Two broadly anthropocene concerns—the ‘human’ condition along with the condition of this human planet, Earth—bear on all discursive practices central to contemporary areas of research in humanities, social sciences, and sciences. Both these concerns reconfigure ways in which humans have come to make sense of themselves and of the world which they share with other forms of life. The anthropocene—ramifications of Cartesian vision of human subject, the giver of meaning, that ultimately subdues all nature and co-existing life-forms—however is challenged by a posthuman turn in the latter half of 20th Century that trenchantly undercuts the foundations of humanism catapulting from the set boundaries established by the ideal of Enlightenment. The beginning of science fiction and its global appeal, dawning around the latter half of twentieth century, inspired a series of directors—Stanley Kubrick, David Cronenberg, George Lucas, Ridley Scott, Lana and Lily Wachowski, Andrew Niccol, Spike Jonze, Guillermo del Toro, Dennis Villeneuve, Alex Garland, and Timur Bekmambetov among many others—who have given shape to the desire, fear, and wonder of an amorphous future through this posthumanist turn.

Pramod K. Nayar characterizes posthumanism as a philosophical, political, and cultural approach that addresses the “…question of the human in the age of technological modification, hybridized life forms, new discoveries of the sociality (and ‘humanity’) of animals and a new understanding of ‘life’ itself.” Discursive and imaginative openings of the posthuman vision within the popular culture have disseminated this challenge across the collective imaginary of people through stories from varied media like novels, films, short stories, cartoons, comic books, television/web series, animation, musical albums, etc. In the wake of these representations, basic assumptions connected with human relationships, like building a community and connection between mind and body, are challenged in the face of imagined potentialities of this peculiar model of ‘human’ unconstrained by the forces of history as well as social and cultural constructs. As riveting as material innovations of humanity’s technological endeavours these narratives both disturb and alert us to re-imaginings of life and cosmos that are engineered in ecological, technological, and fantasized futures.
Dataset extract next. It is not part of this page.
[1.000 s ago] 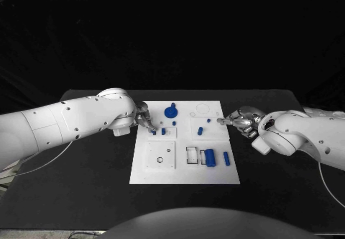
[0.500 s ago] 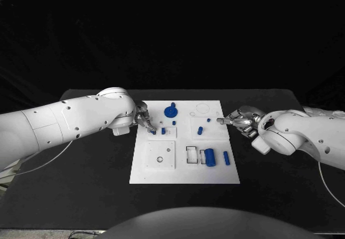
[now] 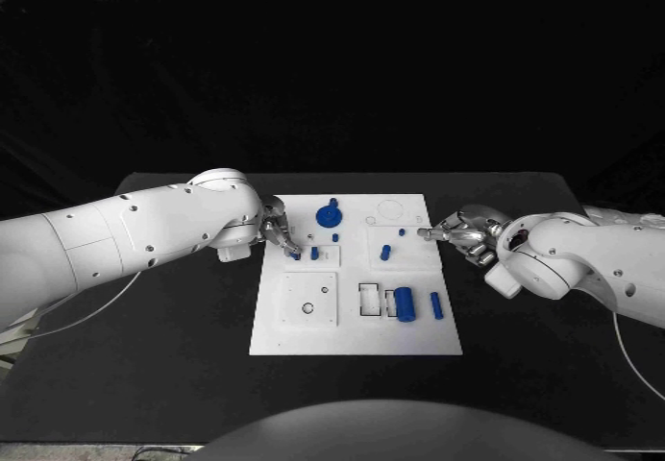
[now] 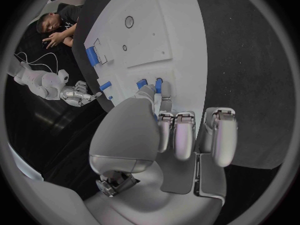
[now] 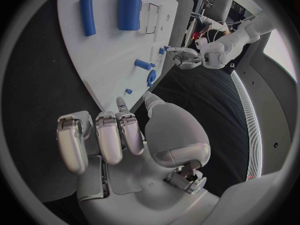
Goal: Assemble the parts on the task board
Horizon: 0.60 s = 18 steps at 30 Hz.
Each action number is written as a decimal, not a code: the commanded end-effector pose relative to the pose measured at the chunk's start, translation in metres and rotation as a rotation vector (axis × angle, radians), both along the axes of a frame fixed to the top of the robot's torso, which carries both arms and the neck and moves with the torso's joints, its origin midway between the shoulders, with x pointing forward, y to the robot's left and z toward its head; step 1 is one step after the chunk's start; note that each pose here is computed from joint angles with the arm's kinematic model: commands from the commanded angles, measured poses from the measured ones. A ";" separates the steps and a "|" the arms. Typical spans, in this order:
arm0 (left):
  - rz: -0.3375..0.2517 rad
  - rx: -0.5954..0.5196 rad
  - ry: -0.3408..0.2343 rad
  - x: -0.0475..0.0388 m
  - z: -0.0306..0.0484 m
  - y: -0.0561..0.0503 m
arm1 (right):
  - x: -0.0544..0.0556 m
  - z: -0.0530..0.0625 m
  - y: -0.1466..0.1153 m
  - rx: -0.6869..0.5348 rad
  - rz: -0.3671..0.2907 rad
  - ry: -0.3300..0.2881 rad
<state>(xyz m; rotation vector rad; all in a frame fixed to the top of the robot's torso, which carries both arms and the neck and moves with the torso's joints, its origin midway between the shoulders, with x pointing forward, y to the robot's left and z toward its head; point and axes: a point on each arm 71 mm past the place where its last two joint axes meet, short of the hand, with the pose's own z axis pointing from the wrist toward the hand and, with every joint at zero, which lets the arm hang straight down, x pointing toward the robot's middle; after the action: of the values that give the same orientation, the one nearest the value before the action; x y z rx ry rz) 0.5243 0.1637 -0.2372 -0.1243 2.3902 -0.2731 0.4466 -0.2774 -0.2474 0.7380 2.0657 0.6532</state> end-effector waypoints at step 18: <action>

In its grand scheme, posthumanism most widely undertakes variations in human form flowing across species, inanimate things, and synthetically created life forms. Within the same sweep, it also addresses the increasingly tenuous understanding of life in its ‘normal’ form. Scientific development as the technological maelstrom of our civilization—bionics, machine learning, interactive computer interface augmenting possibilities of assimilating human within the domain of technology in a reified whole—has discredited humans’ faith in the established meaning of ostensible reality as well as larger metaphysical model of causality. Defamiliarizing us to the present and the overall structure of the universe as we know it, various representations of the posthuman within popular fiction deconstruct and reconstruct the exceptionalism of the anthropocene. Here space of popular literature, particularly science fiction (speculative fiction), emerges as a textual site that engages, ferments, and gives shape to transformative possibilities of posthuman world in terms of either utopia or dystopia.  Representative motifs of this world, working at both material and symbolic level, assess the myriad faces of a projected future.

The current Call for Papers invites original contributions to tease out the nuances of posthumanist vision within popular culture. In light of the above concerns, interested scholars can consider following topics (but are not to be limited to them):

  • Ethics of biotechnological interventions
  • Narrative of truth claims in evolutionary sciences
  • Operational Institutional surveillance
  • Scope and limits of artificial intelligence
  • Interaction with non-human others
  • Quest to overcome singularity of death
  • Technology/machine/animal: where is the human?
  • Human inside the posthuman
  • Tropes of posthumanism within popular culture
  • Religion and posthumanism
  • Multiple subjectivities within posthumanism
  • Superheroes and posthumans
  • Aliens and affective emotions

Only complete paper submissions will be considered for publication. The papers need to be submitted according to the latest guidelines of the MLA format. You are welcome to submit full length papers (not less than 3500 words) along with a 150 words abstract, list of keywords, bio-note, and word count (in a separate word doc) on or before 15th April, 2020. Please put the name of the CFP you are submitting for in the subject line. Although the authors are free to submit till the deadline, we really appreciate early submissions.